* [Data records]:

===============

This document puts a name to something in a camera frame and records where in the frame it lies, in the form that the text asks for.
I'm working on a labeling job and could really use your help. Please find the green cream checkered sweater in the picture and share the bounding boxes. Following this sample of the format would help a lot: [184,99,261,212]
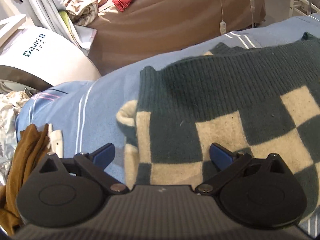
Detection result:
[116,33,319,219]

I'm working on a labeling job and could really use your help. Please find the beige crumpled clothes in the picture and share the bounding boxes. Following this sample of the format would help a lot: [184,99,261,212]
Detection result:
[61,0,108,27]

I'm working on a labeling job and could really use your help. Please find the mustard brown garment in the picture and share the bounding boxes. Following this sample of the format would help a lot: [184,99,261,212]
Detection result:
[1,124,49,236]

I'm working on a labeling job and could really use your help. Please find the light blue striped bedsheet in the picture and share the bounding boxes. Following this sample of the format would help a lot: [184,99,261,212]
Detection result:
[15,13,320,235]

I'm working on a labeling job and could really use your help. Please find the silver floral crumpled fabric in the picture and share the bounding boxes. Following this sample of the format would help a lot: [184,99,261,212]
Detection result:
[0,91,30,185]

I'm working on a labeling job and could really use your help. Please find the white medical device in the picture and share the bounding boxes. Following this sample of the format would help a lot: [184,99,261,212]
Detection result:
[1,14,101,90]

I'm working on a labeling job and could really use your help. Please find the white cable with switch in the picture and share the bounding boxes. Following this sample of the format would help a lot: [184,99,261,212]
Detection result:
[216,0,227,36]

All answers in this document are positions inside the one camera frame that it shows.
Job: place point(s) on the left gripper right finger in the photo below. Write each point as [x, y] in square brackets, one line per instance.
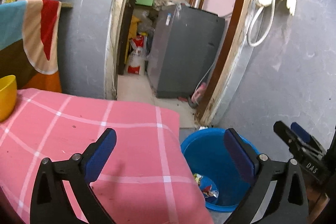
[288, 203]

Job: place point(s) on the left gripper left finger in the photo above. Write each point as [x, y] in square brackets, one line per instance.
[50, 203]

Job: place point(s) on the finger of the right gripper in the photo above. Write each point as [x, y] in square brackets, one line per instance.
[306, 137]
[288, 137]

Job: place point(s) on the trash in bucket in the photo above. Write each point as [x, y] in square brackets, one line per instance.
[207, 186]

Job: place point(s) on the blue plastic bucket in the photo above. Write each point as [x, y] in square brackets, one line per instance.
[215, 153]

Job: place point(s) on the pink checked tablecloth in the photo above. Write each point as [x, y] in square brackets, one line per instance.
[146, 179]

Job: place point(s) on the yellow plastic bowl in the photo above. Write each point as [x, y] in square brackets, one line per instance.
[8, 96]

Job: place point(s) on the grey refrigerator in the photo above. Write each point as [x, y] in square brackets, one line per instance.
[185, 43]

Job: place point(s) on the white red rice sack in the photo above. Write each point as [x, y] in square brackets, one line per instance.
[135, 63]

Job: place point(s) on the blue brown striped cloth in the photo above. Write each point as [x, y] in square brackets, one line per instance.
[29, 43]

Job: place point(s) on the green storage box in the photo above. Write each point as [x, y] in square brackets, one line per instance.
[148, 3]

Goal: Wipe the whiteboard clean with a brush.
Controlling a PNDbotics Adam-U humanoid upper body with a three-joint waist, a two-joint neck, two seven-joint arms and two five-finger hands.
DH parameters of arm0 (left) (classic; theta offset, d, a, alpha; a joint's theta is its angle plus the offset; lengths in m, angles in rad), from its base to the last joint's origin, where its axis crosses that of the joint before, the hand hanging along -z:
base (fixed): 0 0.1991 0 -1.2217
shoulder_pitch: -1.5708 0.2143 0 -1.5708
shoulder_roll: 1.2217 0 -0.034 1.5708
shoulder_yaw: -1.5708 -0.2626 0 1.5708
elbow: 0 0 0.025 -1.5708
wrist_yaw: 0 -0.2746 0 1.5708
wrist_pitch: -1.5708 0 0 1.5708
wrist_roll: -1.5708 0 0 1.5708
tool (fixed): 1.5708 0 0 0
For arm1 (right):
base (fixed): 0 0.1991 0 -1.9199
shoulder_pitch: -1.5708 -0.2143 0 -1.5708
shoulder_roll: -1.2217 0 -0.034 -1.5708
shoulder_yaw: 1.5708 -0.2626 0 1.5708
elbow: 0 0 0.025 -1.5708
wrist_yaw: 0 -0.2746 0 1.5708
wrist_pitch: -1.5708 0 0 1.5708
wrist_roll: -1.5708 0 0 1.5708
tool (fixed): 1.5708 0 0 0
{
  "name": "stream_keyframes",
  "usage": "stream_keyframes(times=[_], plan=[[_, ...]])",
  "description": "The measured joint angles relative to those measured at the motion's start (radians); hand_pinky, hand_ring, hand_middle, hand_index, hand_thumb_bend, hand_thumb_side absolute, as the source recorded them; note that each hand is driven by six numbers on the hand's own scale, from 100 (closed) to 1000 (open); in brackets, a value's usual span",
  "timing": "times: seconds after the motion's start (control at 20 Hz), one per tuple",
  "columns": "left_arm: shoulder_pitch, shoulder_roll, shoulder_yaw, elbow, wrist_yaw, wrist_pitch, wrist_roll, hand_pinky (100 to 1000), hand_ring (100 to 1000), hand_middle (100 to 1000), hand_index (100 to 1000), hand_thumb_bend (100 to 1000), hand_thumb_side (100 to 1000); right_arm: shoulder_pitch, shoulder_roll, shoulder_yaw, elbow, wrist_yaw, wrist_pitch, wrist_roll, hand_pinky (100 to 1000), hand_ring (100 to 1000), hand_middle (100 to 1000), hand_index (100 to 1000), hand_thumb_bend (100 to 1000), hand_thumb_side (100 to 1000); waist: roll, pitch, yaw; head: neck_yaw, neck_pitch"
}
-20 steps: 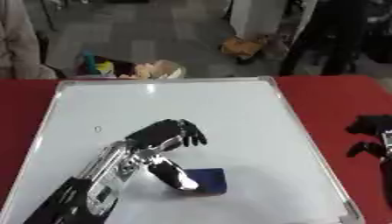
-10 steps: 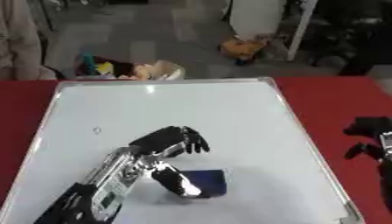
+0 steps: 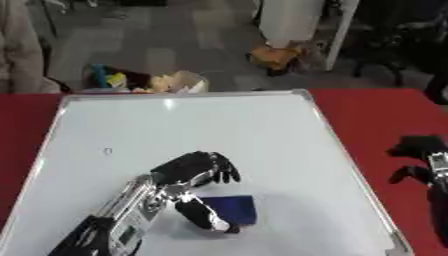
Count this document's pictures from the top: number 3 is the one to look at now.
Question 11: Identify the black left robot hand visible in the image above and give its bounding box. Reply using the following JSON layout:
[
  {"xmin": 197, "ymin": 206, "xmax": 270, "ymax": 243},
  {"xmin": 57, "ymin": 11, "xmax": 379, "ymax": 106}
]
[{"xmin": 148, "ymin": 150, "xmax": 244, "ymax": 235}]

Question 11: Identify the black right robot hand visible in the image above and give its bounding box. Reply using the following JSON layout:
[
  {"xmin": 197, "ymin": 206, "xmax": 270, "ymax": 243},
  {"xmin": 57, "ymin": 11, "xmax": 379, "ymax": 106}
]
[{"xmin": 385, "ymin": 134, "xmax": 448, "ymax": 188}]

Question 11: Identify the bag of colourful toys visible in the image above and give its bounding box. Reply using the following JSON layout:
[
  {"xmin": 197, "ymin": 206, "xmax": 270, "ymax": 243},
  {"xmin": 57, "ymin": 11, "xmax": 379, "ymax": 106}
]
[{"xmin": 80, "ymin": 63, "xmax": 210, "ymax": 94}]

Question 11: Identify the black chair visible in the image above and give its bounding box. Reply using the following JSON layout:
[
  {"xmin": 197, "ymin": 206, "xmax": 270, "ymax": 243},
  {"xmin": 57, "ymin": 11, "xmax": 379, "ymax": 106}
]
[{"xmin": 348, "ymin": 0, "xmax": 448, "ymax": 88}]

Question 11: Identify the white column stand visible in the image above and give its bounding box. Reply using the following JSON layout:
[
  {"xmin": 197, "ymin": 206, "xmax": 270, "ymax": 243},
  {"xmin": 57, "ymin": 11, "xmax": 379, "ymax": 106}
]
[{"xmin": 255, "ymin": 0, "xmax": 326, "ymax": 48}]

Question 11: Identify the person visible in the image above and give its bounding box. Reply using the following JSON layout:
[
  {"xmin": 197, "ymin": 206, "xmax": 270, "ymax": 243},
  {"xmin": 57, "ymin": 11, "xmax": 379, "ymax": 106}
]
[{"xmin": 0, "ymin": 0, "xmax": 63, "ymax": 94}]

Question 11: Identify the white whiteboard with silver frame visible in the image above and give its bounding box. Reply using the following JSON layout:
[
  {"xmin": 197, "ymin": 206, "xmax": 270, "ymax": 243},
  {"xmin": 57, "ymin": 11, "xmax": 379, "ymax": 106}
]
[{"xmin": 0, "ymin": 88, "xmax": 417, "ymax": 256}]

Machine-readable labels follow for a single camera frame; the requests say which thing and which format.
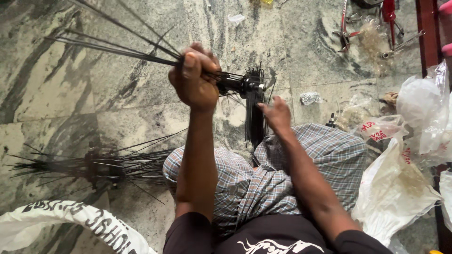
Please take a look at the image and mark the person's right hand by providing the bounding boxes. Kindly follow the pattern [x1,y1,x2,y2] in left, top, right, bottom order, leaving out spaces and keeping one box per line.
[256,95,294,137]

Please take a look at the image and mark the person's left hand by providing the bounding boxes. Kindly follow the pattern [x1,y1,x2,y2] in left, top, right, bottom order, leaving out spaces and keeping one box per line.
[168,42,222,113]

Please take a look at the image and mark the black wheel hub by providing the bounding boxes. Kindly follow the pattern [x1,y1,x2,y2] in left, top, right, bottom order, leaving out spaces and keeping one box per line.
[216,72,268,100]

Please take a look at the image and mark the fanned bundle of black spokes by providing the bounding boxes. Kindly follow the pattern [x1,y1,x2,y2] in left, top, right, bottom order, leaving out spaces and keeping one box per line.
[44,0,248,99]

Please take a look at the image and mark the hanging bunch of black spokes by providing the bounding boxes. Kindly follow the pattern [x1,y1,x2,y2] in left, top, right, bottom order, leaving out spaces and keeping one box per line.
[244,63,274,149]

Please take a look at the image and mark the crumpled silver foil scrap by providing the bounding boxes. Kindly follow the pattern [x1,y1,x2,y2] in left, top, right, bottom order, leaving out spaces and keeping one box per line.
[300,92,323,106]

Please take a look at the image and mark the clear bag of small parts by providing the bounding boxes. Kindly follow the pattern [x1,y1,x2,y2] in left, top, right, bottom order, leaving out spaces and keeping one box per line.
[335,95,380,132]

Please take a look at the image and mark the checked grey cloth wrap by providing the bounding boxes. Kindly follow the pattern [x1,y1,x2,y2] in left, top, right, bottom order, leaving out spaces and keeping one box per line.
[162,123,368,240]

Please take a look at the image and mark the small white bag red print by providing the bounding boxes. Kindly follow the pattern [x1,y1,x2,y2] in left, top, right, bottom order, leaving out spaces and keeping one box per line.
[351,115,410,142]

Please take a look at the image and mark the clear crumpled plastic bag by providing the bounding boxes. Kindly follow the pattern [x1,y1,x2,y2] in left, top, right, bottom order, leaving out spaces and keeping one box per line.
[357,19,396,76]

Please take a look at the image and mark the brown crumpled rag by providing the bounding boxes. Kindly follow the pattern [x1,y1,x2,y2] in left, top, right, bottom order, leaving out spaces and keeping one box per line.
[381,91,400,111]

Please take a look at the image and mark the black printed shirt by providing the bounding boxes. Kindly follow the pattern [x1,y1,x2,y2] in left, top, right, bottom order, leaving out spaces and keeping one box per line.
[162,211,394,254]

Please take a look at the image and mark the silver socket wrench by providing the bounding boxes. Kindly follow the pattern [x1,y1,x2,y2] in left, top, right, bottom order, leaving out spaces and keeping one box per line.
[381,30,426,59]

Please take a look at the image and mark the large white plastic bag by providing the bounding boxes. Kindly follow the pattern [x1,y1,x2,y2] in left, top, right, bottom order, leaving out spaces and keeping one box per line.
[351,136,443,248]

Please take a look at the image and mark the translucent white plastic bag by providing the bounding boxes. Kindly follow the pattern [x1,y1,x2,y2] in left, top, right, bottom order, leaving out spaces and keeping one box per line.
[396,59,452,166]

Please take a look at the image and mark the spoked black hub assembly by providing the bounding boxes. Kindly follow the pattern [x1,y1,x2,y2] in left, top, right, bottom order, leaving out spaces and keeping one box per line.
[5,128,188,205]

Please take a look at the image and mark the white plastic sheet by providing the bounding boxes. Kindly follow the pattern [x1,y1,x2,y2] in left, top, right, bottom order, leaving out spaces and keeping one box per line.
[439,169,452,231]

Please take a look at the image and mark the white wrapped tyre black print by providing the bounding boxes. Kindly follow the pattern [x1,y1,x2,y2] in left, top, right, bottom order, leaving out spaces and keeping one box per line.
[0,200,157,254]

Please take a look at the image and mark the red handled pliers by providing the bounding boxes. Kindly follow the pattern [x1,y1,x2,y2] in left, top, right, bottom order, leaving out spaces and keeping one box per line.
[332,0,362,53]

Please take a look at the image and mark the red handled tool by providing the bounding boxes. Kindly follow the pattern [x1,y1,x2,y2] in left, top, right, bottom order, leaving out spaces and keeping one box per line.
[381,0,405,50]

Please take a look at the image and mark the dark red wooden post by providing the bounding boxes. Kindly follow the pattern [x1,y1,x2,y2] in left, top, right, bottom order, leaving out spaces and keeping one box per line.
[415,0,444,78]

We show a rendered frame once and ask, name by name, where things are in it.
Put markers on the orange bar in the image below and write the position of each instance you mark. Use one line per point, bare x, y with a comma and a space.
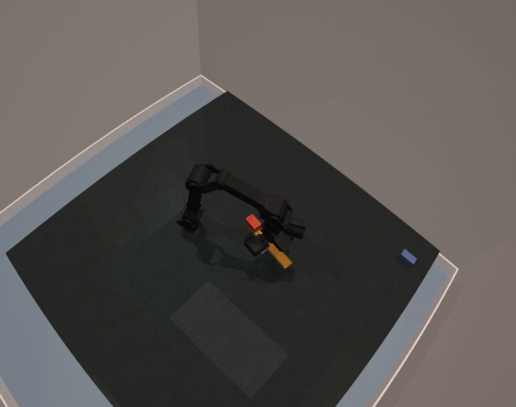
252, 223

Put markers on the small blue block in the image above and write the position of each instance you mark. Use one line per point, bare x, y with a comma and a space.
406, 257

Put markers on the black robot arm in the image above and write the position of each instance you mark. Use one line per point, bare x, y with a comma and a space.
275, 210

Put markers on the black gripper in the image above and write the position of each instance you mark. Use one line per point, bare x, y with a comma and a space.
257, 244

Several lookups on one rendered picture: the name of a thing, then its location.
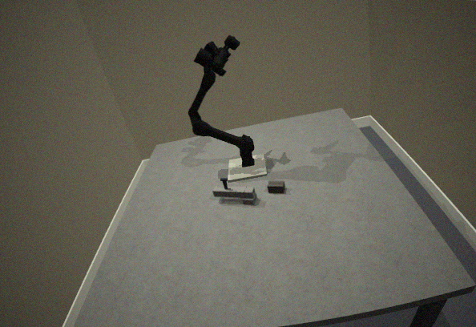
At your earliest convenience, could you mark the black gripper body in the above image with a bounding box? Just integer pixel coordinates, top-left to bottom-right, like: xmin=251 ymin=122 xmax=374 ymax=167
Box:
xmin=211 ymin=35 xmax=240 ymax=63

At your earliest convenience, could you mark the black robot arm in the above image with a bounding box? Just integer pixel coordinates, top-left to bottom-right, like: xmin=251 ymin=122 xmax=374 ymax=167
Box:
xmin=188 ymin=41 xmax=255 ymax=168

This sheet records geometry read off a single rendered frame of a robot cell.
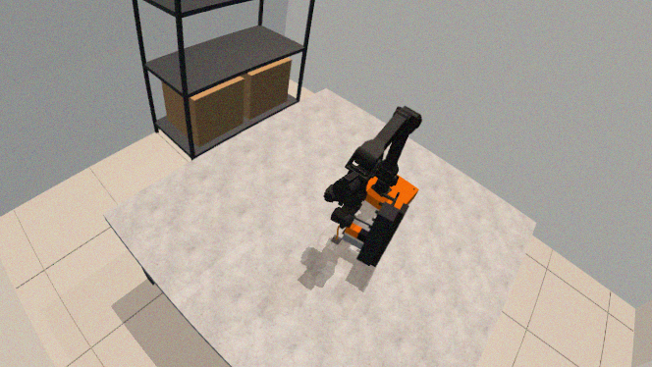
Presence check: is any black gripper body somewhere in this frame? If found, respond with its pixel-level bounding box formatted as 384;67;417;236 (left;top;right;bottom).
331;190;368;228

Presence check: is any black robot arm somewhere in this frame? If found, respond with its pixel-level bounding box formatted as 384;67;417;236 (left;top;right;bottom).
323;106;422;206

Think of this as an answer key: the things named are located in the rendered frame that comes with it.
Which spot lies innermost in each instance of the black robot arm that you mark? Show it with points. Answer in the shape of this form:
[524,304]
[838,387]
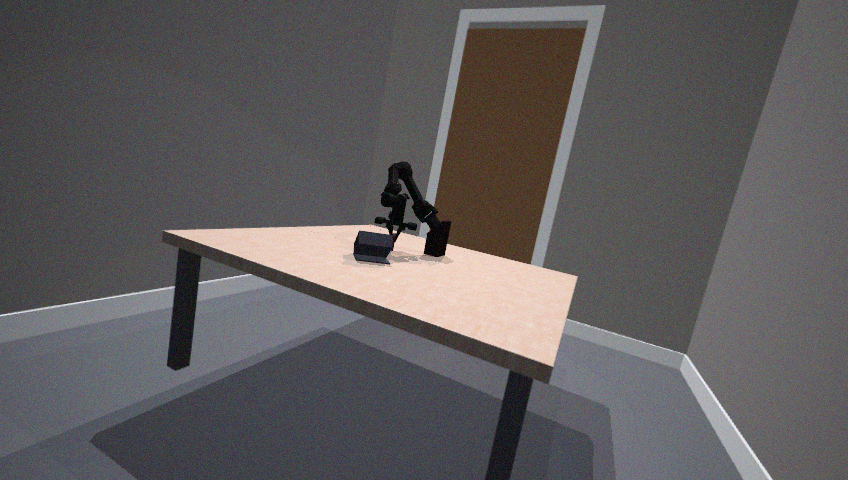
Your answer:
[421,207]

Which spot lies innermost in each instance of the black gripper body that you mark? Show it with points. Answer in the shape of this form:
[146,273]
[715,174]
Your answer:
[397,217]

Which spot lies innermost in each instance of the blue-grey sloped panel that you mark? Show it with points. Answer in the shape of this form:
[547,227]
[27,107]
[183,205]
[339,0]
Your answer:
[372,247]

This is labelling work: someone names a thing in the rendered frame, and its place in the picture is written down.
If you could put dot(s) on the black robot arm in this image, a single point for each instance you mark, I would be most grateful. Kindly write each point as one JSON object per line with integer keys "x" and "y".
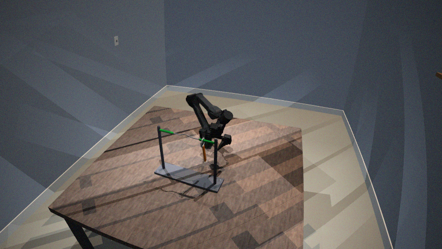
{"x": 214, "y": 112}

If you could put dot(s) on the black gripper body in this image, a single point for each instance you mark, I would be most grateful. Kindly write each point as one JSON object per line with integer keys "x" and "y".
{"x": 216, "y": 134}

===============

* [EXERCISE DESCRIPTION]: Please show every line of the records that holds the word "Reply".

* [WRITTEN RESPONSE]:
Question 11: Identify the black left robot hand visible in the image above and give its bounding box. Reply using the following JSON layout:
Question 11: Identify the black right robot hand visible in the image above and give its bounding box. Reply using the following JSON layout:
Question 11: Identify the bag of colourful toys visible in the image above and give its bounding box. Reply using the following JSON layout:
Question 11: Identify the black chair visible in the image above and give its bounding box. Reply using the following JSON layout:
Question 11: Identify the white column stand visible in the image above and give its bounding box. Reply using the following JSON layout:
Question 11: Identify the person visible in the image above and give its bounding box. Reply using the following JSON layout:
Question 11: Identify the white whiteboard with silver frame visible in the image above and give its bounding box. Reply using the following JSON layout:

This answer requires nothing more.